The White Earth

Setting

Andrew McGahan’s novel The White Earth is set in a fictionalised version of the wheat district in which he was raised. The Darling Downs region in Queensland was named after NSW Governor Darling by Allan Cunningham, a man who is referenced in the novel. The agricultural region is dominated by rolling hills covered by pastures of many different crops including wheat, cotton and barley. Between the farmlands there are long stretches of crisscrossing roads, bushy ridges and winding creeks. The area is isolated from the city and its large farms mean the community are even further separated from each other. It is in this isolation that individuals struggle, unnoticed, throughout the novel.

Scattered across farmlands are typical station homesteads, now mostly in some stage of decay. The station homestead was essential in the establishment and survival of the Queensland pastoral industry, serving the main farming family as well as their help and station-hands.
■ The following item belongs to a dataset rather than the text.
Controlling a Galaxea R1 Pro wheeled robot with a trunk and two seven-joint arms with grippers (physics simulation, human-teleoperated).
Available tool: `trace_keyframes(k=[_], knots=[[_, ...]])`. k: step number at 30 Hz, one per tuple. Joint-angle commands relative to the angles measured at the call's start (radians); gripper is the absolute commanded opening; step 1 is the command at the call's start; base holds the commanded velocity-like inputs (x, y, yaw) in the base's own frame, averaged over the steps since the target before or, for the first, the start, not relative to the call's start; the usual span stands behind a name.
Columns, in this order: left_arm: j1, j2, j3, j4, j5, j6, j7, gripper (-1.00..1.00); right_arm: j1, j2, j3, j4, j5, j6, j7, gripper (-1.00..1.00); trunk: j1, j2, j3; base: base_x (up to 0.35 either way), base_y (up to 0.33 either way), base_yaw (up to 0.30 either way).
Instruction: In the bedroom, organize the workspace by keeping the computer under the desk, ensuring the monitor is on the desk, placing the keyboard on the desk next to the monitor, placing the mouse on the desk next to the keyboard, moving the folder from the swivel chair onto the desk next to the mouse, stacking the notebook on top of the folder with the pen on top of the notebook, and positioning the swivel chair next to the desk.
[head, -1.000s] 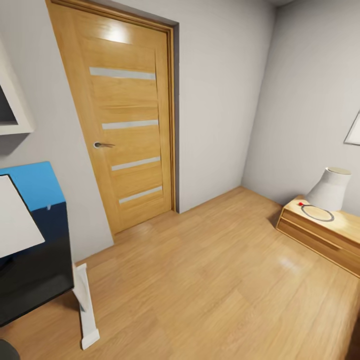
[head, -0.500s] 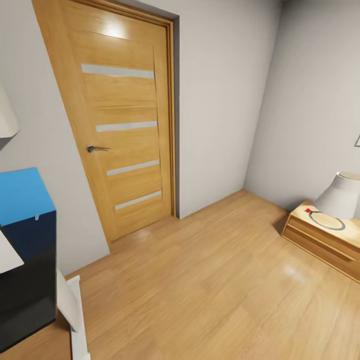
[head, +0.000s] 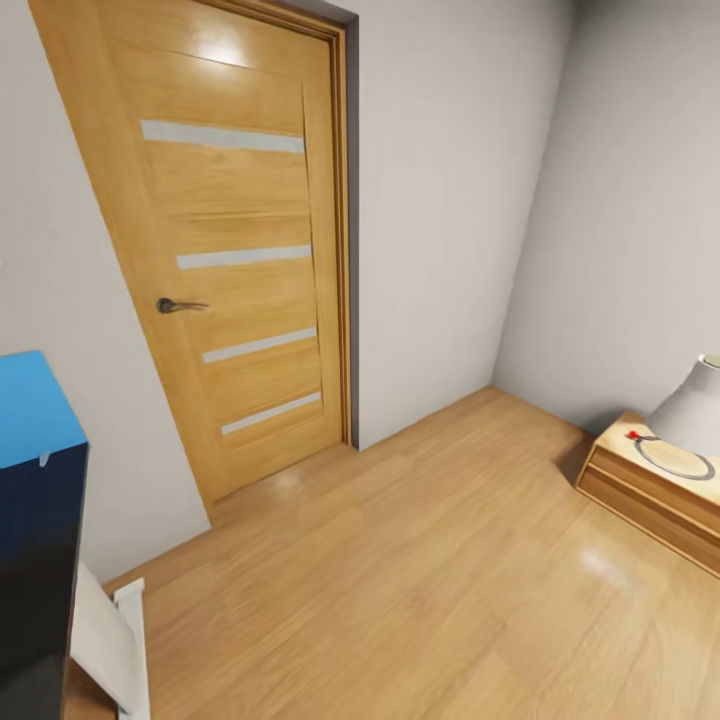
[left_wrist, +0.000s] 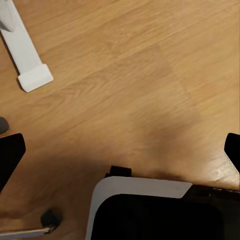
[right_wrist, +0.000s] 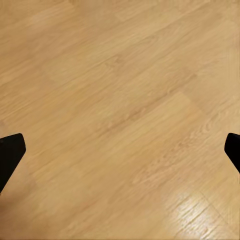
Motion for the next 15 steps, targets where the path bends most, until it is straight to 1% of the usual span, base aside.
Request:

When larger farms were divided through generational changes and financial shifts, most of the physical buildings were abandoned and left to deteriorate, eventually being demolished. It is one such building that hosts the majority of the action in The White Earth.
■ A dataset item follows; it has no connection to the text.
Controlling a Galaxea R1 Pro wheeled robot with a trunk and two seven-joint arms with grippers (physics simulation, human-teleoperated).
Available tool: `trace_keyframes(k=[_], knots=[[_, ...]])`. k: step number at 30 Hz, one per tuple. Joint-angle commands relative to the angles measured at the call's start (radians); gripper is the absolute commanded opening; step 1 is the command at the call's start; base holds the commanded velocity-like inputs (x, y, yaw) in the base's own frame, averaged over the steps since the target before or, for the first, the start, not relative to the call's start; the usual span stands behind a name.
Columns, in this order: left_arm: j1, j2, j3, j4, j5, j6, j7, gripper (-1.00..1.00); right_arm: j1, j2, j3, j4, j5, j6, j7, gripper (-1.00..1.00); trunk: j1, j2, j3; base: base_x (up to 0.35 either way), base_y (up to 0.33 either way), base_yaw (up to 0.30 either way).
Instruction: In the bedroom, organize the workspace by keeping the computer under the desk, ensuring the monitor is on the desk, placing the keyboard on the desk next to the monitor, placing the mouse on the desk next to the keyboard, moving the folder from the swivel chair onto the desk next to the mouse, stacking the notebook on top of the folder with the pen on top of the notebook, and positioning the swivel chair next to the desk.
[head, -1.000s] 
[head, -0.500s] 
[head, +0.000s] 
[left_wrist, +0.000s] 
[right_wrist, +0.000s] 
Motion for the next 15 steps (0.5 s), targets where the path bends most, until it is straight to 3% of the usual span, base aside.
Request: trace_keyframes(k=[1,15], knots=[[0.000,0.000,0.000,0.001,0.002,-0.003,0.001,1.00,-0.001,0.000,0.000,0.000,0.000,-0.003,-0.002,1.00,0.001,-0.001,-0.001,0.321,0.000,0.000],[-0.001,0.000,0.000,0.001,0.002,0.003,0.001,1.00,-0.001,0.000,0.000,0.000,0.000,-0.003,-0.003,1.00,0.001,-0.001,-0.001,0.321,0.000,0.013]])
Known as Kuran House, the homestead once loomed as a symbol of prosperity and progress. In the days of William’s (the protagonist) arrival, it is run down and barely habitable. This decay is symbolic of the changing times. The house was once the home of ‘squatters’, who came and simply claimed the land despite the presence of Indigenous custodians, then a small dwelling which grew into a large homestead, surrounded by workers huts and a chapel, like a small village, then afterward, it fell to its demise. The presence of an old manor and ruin is typical of gothic literature and McGahan’s pastoral setting suits the genre perfectly.
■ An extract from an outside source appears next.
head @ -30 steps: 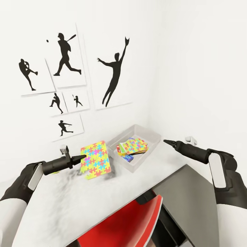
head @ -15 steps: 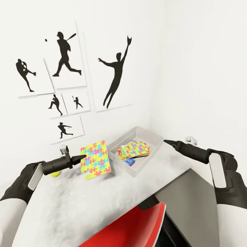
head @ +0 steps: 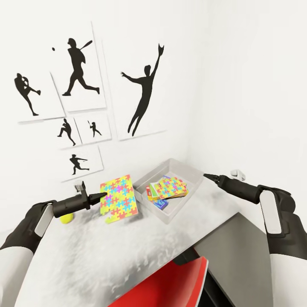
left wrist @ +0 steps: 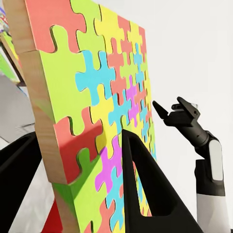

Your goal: Put all the toys in the child's room - the three board games (two on the bed and one on the table), the two jigsaw puzzles on the table, and the tennis ball on the table - inside the toy box on the table in the child's room.

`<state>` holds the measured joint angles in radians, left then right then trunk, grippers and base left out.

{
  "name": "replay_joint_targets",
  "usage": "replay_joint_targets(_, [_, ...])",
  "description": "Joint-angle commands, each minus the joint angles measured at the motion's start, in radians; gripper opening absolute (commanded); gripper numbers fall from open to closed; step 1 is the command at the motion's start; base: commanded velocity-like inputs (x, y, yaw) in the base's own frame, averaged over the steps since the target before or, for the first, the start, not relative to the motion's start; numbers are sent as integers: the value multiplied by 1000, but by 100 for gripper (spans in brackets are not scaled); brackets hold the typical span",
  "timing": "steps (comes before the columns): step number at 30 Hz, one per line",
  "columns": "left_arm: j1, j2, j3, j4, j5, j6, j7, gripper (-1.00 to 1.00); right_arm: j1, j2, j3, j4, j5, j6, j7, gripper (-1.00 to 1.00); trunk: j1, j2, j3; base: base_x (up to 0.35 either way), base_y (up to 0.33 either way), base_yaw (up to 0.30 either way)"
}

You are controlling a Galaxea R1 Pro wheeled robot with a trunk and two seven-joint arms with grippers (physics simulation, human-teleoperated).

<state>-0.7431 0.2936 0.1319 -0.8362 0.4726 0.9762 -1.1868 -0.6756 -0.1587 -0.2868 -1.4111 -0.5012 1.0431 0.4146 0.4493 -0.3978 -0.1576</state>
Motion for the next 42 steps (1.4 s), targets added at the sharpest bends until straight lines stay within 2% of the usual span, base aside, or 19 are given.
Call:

As the events of the novel are bound to the land, the setting is both a place and a force in the text. Physical elements like fire and drought play an integral role in shaping the narrative. Likewise, the Mabo decision, which legally acknowledged the strength of the relationship of the Indigenous people to their land, had recently opened avenues for land claims under certain conditions. Therefore the setting in this novel represents more than ‘place’ being just a background to the story. The setting can have the force of a character in the way that its very presence motivates other characters to act and react. Place, and a sense of belonging to place, is central to understanding the book and incites emotions and actions that become part of the texture of the novel.

The novel The White Earth tends to various periods of time. The primary time period in the book is 1992, the eve of the Mabo decision which stimulated anxiety and discussion among rural landowners and Indigenous communities. Woven into the fabric of the story we see another time, that of past Indigenous people and how the site was the place of their violent deaths. The violence and secrecy of the past reflects critically on the actions of pastoralist John and his friends, who assert their ‘rights’ of land ownership. The text also covers the time of emerging pastoral growth, after the initial violence, when farmers forged their own connections to the land. Relatedly, the title of the book is ambiguous in that it denotes white wheat fields, the White family who owned the property, and the concept that white people were able to acquire rights to the land, all within the context of a parallel narrative which acknowledges the immemorial spiritual connection Indigenous people hold with that very land.